Work order =
An exact copy of the lines from the one containing "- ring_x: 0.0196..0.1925" through the last line below is required; include both of those lines and no others.

[Data records]
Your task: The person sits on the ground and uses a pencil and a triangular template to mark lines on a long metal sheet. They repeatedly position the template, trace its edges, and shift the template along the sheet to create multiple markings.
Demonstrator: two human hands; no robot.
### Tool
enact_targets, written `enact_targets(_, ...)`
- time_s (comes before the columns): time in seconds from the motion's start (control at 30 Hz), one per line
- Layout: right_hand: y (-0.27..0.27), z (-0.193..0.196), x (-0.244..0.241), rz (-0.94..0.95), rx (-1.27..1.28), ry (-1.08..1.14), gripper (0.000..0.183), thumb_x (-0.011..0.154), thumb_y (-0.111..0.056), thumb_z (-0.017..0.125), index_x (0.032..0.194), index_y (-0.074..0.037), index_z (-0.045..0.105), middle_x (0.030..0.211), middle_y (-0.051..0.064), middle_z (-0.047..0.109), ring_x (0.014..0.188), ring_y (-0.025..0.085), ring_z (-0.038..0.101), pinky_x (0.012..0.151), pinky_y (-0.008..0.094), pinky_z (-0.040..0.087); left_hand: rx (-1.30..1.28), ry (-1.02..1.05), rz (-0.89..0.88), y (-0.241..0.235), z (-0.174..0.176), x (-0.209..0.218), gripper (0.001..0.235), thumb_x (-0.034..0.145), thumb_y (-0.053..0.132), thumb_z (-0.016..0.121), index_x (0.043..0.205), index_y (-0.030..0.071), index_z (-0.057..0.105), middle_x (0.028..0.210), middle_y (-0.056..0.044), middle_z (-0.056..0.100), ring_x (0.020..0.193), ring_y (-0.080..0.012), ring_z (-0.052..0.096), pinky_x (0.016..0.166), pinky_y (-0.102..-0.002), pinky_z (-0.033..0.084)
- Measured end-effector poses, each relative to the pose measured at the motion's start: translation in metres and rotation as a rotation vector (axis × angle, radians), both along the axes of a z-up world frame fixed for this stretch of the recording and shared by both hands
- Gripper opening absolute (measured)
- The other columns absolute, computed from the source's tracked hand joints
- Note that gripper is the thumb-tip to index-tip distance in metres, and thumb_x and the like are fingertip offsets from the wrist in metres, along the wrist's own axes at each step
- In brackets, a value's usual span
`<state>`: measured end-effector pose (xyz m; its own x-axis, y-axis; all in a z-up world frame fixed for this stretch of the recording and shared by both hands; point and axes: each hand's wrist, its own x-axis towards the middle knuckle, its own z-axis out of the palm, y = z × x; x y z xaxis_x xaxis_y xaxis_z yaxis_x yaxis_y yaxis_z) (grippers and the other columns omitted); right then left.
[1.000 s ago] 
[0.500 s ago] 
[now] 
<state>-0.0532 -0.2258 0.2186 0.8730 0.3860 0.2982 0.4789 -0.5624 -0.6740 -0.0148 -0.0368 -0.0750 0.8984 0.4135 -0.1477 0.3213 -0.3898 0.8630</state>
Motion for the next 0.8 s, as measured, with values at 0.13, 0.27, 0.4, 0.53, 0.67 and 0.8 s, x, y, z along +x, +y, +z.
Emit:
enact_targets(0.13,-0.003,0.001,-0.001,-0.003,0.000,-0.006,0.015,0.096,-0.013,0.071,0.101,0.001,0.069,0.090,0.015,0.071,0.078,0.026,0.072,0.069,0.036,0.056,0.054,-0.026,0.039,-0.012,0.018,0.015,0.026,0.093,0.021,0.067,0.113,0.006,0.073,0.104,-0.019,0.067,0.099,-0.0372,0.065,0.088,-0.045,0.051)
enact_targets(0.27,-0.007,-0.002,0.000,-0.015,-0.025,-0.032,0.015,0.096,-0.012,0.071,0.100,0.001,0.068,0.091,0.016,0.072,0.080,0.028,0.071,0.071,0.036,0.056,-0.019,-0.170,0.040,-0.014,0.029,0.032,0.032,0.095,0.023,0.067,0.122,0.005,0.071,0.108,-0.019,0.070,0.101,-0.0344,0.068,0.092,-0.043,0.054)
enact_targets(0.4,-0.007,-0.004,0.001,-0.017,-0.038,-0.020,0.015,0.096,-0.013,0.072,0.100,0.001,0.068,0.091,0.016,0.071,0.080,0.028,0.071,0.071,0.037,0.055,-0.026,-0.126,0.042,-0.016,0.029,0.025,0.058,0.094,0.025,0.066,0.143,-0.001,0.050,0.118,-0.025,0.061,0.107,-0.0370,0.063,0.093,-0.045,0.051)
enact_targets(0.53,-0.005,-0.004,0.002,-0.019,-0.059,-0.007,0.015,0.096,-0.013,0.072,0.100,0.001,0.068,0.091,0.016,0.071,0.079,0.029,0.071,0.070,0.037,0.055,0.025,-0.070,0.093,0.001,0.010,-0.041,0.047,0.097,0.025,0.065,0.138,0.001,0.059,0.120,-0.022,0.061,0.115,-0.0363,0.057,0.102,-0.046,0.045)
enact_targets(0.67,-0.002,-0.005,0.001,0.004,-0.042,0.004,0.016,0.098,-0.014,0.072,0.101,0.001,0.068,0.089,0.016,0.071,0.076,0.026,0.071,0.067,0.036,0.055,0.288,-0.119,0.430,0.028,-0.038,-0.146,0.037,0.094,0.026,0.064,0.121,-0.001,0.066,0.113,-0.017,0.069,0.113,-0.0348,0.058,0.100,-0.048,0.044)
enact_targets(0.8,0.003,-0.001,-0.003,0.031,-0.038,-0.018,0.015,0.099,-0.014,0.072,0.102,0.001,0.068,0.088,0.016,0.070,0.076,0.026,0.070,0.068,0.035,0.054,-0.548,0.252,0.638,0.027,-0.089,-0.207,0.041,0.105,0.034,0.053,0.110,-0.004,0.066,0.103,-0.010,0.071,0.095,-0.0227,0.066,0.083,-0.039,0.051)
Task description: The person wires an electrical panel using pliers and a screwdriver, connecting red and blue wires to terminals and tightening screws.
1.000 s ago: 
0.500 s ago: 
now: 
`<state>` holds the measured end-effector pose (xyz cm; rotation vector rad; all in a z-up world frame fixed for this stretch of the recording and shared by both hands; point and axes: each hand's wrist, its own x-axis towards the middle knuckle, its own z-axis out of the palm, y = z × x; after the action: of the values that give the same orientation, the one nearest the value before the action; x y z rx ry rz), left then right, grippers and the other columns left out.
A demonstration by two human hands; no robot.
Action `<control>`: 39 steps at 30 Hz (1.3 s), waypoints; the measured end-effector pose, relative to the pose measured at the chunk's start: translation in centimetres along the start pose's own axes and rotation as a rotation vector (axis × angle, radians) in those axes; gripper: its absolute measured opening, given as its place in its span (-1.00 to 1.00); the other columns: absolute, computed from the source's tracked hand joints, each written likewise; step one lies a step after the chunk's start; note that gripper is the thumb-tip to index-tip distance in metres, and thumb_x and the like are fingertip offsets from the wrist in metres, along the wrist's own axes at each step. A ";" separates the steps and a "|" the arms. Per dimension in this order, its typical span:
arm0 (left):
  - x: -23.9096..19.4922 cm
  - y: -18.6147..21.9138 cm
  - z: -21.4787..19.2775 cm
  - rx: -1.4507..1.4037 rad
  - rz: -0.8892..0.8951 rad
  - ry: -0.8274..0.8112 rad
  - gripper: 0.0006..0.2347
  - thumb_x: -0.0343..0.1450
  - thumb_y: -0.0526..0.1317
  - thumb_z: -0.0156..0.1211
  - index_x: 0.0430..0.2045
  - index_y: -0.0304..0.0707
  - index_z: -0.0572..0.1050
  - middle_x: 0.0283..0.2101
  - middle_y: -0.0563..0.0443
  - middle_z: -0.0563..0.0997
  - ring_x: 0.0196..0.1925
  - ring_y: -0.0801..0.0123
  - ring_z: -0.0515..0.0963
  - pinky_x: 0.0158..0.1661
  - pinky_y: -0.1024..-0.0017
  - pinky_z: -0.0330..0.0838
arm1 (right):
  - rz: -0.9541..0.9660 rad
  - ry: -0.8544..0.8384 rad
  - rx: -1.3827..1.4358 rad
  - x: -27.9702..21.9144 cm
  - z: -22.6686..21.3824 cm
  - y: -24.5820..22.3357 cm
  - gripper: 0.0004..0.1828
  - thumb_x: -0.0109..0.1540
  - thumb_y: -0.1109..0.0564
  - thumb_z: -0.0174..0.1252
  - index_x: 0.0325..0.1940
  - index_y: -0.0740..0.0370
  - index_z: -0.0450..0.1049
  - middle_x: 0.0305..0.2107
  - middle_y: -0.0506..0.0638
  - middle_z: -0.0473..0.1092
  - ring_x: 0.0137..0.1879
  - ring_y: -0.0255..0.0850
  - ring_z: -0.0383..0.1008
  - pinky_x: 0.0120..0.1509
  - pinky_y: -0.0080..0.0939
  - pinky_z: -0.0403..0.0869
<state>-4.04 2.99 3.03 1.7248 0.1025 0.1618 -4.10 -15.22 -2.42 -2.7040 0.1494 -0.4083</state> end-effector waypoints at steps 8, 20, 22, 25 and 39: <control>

Response to the exercise =
  - ring_x: 0.0196..0.1925
  - ring_y: -0.0801..0.0123
  - ring_z: -0.0515..0.0963
  - pinky_x: 0.0158..0.1661
  - pinky_y: -0.1024..-0.0017
  - pinky_z: -0.0330..0.0838
arm1 (right):
  - rz: -0.9541..0.9660 rad
  - ry: -0.8544..0.8384 rad
  - rx: -1.3827..1.4358 rad
  - x: -27.9702..21.9144 cm
  - z: -22.6686..21.3824 cm
  - y: -24.5820..22.3357 cm
  - gripper: 0.0004..0.1828
  - thumb_x: -0.0109..0.1540
  - thumb_y: -0.1109..0.0564
  - thumb_z: -0.0174..0.1252
  - index_x: 0.0325..0.1940
  - index_y: -0.0740..0.0370
  - index_z: -0.0450..0.1049
  - middle_x: 0.0305..0.2107
  - middle_y: -0.0506..0.0638
  - middle_z: -0.0473..0.1092
  - ring_x: 0.0137..0.1879
  - ring_y: -0.0255..0.0850
  - ring_z: -0.0383..0.1008
  - pinky_x: 0.0120..0.1509
  - pinky_y: -0.0080..0.0939
  - pinky_z: -0.0403..0.0869
<state>-4.04 2.99 3.03 1.7248 0.1025 0.1618 -4.10 -15.22 -2.42 -2.7040 0.1494 -0.4083</state> end-effector waypoints at steps 8, 20, 22, 25 and 39: <control>

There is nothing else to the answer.